Beginning January 2003 the Student and Exchange Visitor Information System (SEVIS) will be mandatory for all U.S. schools, colleges and universities accepting international students. The system will be in operation as early as next month.
The concept and planning for SEVIS began in 1995, after INS learned that one of the individuals involved in the 1993 World Trade Center bombing was in the U.S. on an expired student visa. But the push for an active system became a priority of INS after the September 11 terrorist attack. At least one of the September 11 participants entered the U.S. on a student visa.

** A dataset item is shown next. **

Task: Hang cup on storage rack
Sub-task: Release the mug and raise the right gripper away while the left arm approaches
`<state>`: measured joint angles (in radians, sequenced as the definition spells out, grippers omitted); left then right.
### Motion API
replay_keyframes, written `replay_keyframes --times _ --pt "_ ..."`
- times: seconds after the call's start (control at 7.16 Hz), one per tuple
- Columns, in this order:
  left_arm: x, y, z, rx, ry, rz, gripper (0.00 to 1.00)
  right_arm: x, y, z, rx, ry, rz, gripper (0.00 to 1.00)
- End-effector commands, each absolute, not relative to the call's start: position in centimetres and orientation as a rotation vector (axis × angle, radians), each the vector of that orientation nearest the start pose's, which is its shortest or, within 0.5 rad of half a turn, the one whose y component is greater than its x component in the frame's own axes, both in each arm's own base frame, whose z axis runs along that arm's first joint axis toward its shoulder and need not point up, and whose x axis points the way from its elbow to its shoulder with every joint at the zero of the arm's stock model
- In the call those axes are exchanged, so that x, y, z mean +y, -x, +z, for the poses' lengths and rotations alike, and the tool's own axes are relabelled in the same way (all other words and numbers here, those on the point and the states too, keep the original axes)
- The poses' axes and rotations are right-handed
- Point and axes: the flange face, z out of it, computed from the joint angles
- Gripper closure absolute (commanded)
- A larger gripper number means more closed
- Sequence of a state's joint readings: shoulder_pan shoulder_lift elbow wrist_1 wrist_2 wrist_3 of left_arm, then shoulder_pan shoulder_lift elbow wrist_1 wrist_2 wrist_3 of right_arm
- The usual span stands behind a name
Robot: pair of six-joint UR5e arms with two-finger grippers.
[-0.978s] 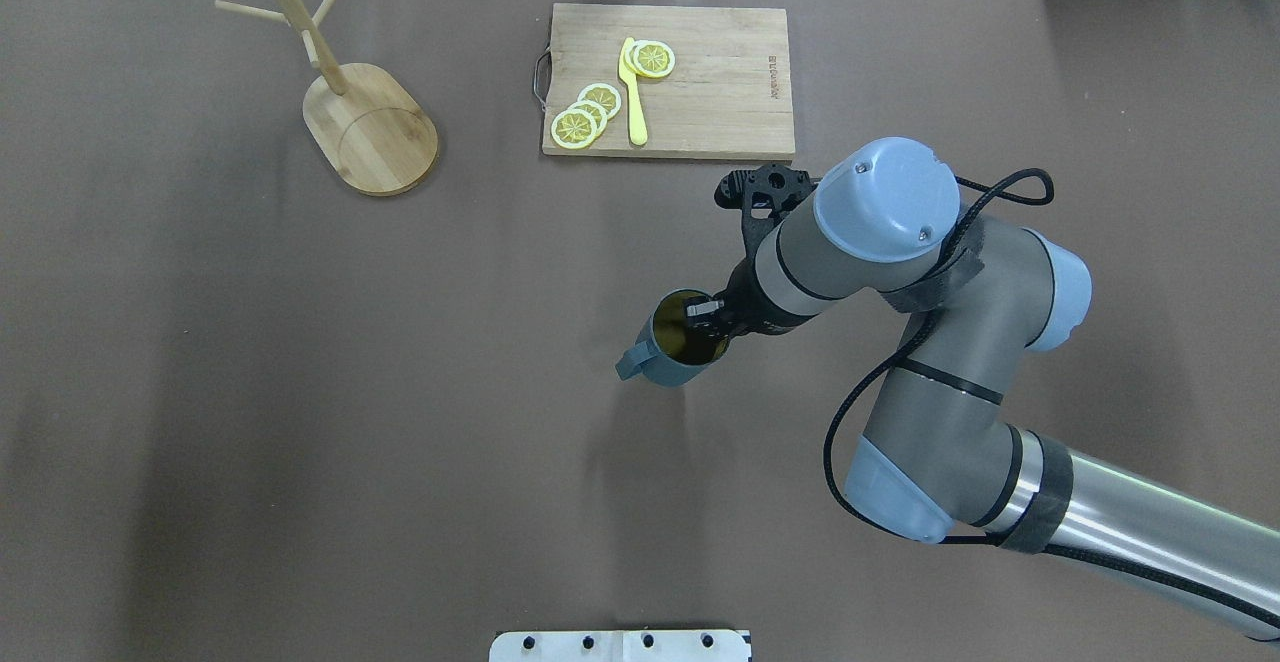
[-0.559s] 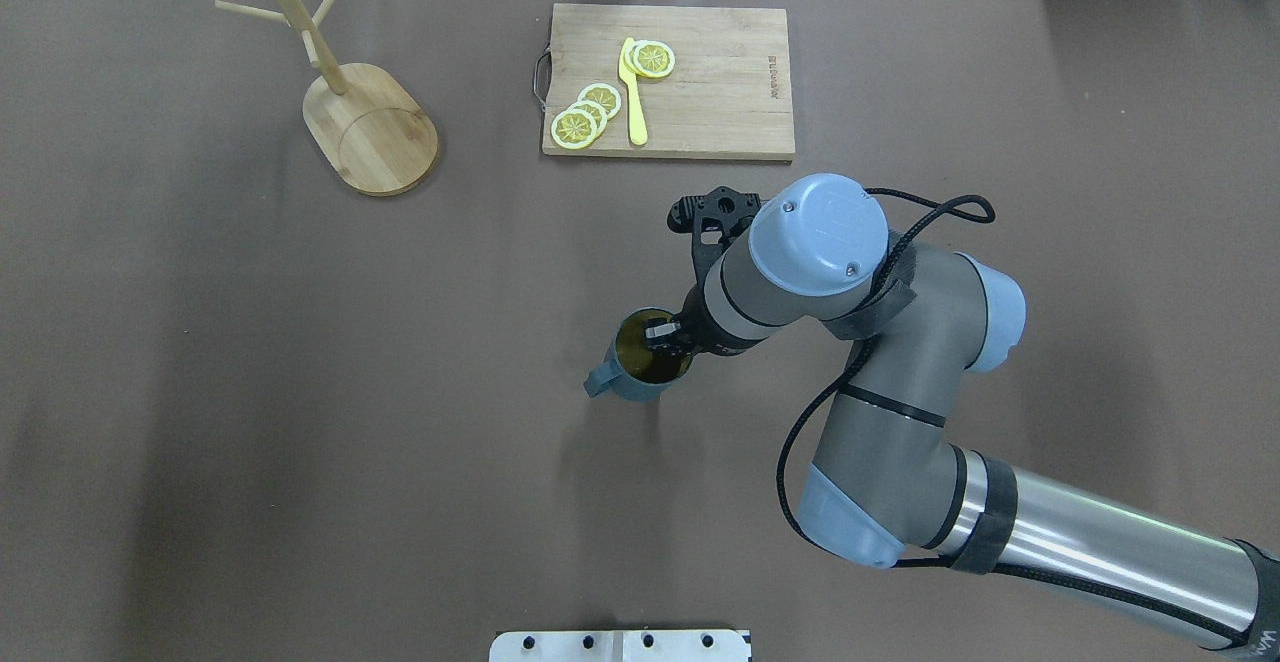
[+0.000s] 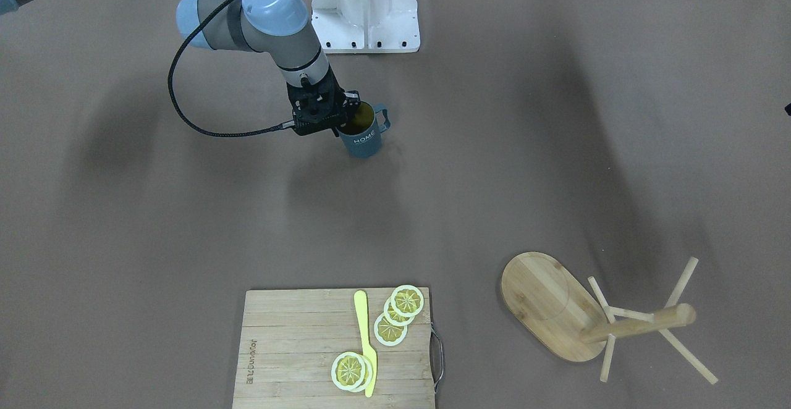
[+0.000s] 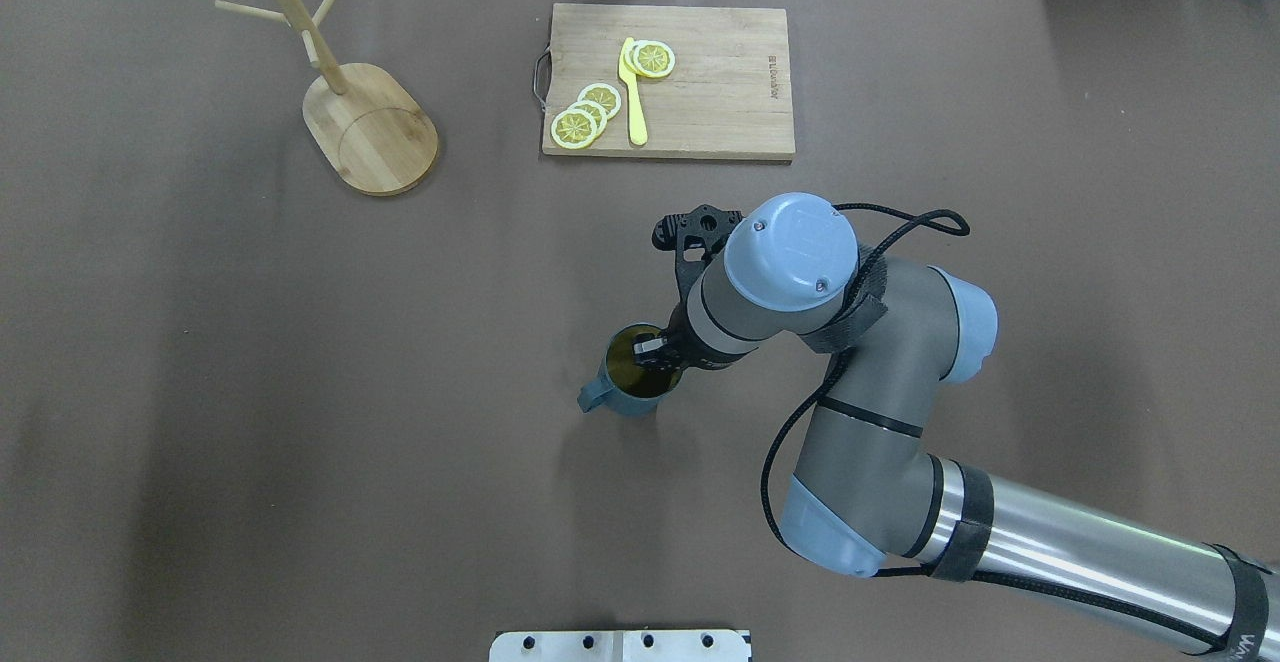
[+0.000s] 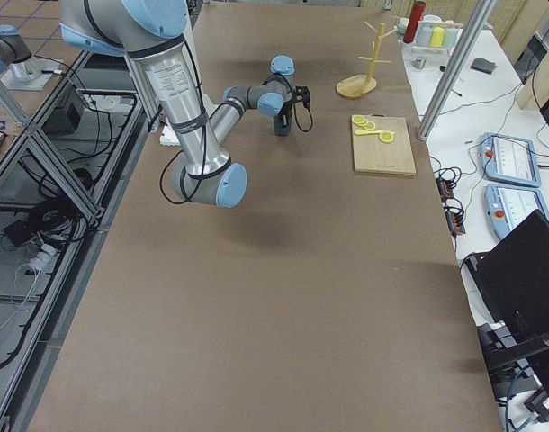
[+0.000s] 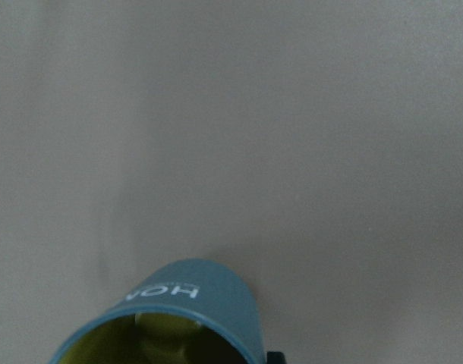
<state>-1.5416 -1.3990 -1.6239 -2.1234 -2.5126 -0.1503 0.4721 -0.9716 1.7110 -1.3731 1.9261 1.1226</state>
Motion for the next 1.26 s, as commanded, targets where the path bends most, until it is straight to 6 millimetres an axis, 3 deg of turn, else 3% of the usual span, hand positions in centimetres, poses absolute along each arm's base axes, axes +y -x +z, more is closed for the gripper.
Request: replay_keyframes --times 0.0,0.28,0.56,0.7,0.84,1.12 --pt "-43.3 4.0 63.8 0.959 -0.317 0.095 0.02 -38.8 54.8 22.1 -0.982 -0.119 -0.149 0.52" --pt "-43.7 3.9 63.3 0.959 -0.336 0.107 0.02 -38.9 54.7 21.6 -0.982 -0.141 -0.140 0.00" --pt "-43.3 2.5 62.3 0.980 -0.421 0.189 0.02 -39.9 52.9 20.4 -1.010 -0.149 -0.129 0.00" --pt "-43.2 1.4 61.1 1.040 -0.410 0.159 0.02 -42.1 50.4 20.7 -1.023 -0.128 -0.108 0.00" --pt "-43.7 -1.6 58.5 1.099 -0.447 0.176 0.02 -44.6 47.6 22.1 -1.027 -0.101 -0.091 0.00" --pt "-43.8 -8.0 52.9 1.246 -0.538 0.270 0.03 -47.2 42.8 24.4 -1.031 -0.079 -0.037 0.00"
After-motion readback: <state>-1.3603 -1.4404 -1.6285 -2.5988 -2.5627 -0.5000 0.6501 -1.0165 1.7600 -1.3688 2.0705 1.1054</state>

SEVIS will not gather new information, but instead will enable a better sharing of information among federal groups. The system will no longer allow international students to ‘disappear’ after entering the U.S. under a student visa. School officials will be required to report to INS student arrivals, withdrawals and other changes in enrollment.
While SEVIS will enable better information sharing, many university officials are concerned that the cost will be immense. Schools with fewer than 75 international students will be able to forward information through the Internet, but larger schools will be required to purchase batching software that can cost thousands of dollars. The cost of implementing SEVIS will be significant and no federal assistance will be provided.
Officials are also concerned about data entry errors leading to students being turned away at borders. A mistake in data entry can lead to SEVIS not recognizing a valid international student.
Further, there is concern that SEVIS will give the impression that international students are not wanted in the U.S. International programs for decades have offered new perspectives to students from across the world, and have been influential in promoting both diversity within the U.S. and tolerance worldwide.